**What you will do:**
What to return is the tail of the data, from the line that contains "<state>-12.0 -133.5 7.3" down to the last line, copied exactly.
:::::
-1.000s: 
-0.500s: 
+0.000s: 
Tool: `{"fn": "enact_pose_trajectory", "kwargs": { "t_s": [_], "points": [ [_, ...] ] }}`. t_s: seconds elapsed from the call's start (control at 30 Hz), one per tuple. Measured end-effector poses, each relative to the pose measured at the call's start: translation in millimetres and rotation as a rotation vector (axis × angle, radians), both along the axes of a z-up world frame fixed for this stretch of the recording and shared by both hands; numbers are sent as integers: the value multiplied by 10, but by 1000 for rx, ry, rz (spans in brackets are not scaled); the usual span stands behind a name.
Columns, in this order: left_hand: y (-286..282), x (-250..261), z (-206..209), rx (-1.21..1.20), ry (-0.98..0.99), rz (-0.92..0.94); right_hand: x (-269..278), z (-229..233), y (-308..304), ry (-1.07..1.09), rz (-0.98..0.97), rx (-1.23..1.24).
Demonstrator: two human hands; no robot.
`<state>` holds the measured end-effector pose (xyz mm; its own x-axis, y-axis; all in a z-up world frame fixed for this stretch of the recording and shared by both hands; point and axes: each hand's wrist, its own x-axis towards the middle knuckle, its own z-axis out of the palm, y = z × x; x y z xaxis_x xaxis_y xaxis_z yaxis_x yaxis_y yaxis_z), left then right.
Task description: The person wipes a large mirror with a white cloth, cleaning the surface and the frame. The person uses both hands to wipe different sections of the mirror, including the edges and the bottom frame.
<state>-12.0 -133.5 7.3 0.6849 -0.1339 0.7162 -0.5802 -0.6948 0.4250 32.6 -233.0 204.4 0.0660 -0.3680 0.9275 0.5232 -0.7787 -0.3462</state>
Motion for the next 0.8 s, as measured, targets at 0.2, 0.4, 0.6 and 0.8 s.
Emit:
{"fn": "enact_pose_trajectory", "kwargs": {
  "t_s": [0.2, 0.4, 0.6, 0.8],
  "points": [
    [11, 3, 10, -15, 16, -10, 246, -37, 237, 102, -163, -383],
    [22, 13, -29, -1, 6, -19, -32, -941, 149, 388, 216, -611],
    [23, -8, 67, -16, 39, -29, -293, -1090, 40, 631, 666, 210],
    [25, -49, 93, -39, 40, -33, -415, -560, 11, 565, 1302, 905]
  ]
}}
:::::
**Solution for this task:**
<state>-12.0 -133.5 7.3 0.6849 -0.1339 0.7162 -0.5802 -0.6948 0.4250 32.6 -233.0 204.4 0.0660 -0.3680 0.9275 0.5232 -0.7787 -0.3462</state>
Motion for the next 0.8 s, as measured, targets at 0.2, 0.4, 0.6 and 0.8 s.
Emit:
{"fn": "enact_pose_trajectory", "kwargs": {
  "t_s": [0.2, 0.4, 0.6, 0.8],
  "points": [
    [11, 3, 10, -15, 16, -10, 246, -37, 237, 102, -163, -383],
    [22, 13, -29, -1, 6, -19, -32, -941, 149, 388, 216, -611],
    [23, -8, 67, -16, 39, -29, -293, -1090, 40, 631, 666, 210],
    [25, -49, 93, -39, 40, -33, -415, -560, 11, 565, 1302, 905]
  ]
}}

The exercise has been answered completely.